--- In
DSN_klr650@yahoogroups.com, Devon
wrote:
> gary@s... wrote:
>
> >I believe the ignition draws from the battery a bit when it is at
low idle, ie it'll probably run without a battery just not well.
> >
> The KLR ignition is powered entirely by two windings on the stator
that
> are completely separate from the three windings for the charging
> system. The two systems aren't connected. Maybe a fresh battery
spun
> the motor faster and it started more easily.
>
> >In a car if you have a bad alternator it will run off the battery,
until you are driving with dim headlights in 3 feet of snow in
Vermont on a Sunday when the parts store is closed, but that's
another story...
> >
> Yes, but cars have points ignition, or the modern transistorized
version
> of it.

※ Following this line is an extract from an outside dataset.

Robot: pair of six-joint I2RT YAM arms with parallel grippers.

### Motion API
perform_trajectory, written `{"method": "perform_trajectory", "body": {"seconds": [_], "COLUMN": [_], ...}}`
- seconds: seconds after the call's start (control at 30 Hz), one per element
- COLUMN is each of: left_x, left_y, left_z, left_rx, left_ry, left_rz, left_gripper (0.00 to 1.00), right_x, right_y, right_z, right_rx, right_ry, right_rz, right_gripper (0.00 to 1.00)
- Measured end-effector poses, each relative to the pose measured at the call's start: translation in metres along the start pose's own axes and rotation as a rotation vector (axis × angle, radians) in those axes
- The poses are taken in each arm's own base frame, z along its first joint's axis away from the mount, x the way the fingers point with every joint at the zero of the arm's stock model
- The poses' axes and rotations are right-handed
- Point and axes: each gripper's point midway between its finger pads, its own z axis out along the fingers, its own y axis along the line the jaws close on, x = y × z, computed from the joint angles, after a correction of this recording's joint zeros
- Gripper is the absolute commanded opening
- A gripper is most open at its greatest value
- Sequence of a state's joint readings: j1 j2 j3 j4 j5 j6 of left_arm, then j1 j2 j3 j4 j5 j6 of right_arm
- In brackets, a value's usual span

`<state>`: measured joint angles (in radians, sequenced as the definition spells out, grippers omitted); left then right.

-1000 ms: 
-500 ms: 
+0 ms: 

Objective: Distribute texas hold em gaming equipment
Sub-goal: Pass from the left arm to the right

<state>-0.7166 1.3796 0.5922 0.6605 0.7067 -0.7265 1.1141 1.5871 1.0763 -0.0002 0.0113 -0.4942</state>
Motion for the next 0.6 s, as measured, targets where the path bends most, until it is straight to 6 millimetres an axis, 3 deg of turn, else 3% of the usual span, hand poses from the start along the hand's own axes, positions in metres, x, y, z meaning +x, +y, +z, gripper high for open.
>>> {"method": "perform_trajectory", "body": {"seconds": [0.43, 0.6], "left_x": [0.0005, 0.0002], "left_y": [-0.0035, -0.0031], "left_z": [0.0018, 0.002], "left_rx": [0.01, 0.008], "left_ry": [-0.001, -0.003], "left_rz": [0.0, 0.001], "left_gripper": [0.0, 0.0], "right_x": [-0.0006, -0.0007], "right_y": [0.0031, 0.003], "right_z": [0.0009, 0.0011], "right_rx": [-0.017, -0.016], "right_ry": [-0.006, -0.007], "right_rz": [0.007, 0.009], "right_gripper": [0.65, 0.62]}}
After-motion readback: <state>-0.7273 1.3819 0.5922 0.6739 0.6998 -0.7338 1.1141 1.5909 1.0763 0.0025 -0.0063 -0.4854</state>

This uses battery power to constantly energize the
ignition,
> until the points open (or the transistor shuts it off), collapsing
the
> field and causing a spark. Many bikes have the same system. I had
one
> which had the lovely quirk of happily cranking away with a battery
too
> low to power the ignition computer.
>
> KLRs, SR500s, DRZ400s, and many dirtbikes or dirtbike-based bikes
have
> CDI/magneto ignition, where the ignition is unpowered until the CDI
> fires, creating and collapsing the field and generating a spark.
The CDI
> is powered by the dedicated ignition windings.
>
> Devon
Hmmm. I'm sitting here looking at the wiring diagram (a CMC party
favor, thanks, Fred) and trying to reconcile this with what we
observed when a when a wire to the brake light switch came adrift on
a buddy's bike, shorted on the frame intermittently, and kept blowing
the main fuse. The headlight would go dim, while the bike would keep
running, but poorly, misfiring and not revving out completely. Of
course, with the battery out of it, the bike will not restart on the
button.
Blowing the main fuse obviuosly interrupts the battery feed to the
regilator/rectifier, leaving lights, etc to rely on current supplied
by the mag (3 yellow wires) to the r/r. It appears that the CDI gets
unrectified current from the mag (red wire). As you say, the ignition
is almost completely isolated, except that the ignition coil shares a
common ground with the charging system, through the (-) terminal of
the battery.
If the ignition were totally unreliant on battery power, I would
expect the bike to keep running well with a blown main fuse. Here my
ignorance of electrical matters overtakes me, but leaves me wondering
if this shared ground somehow affects the ignition when power from
the battery is interrupted. Or am I missing something?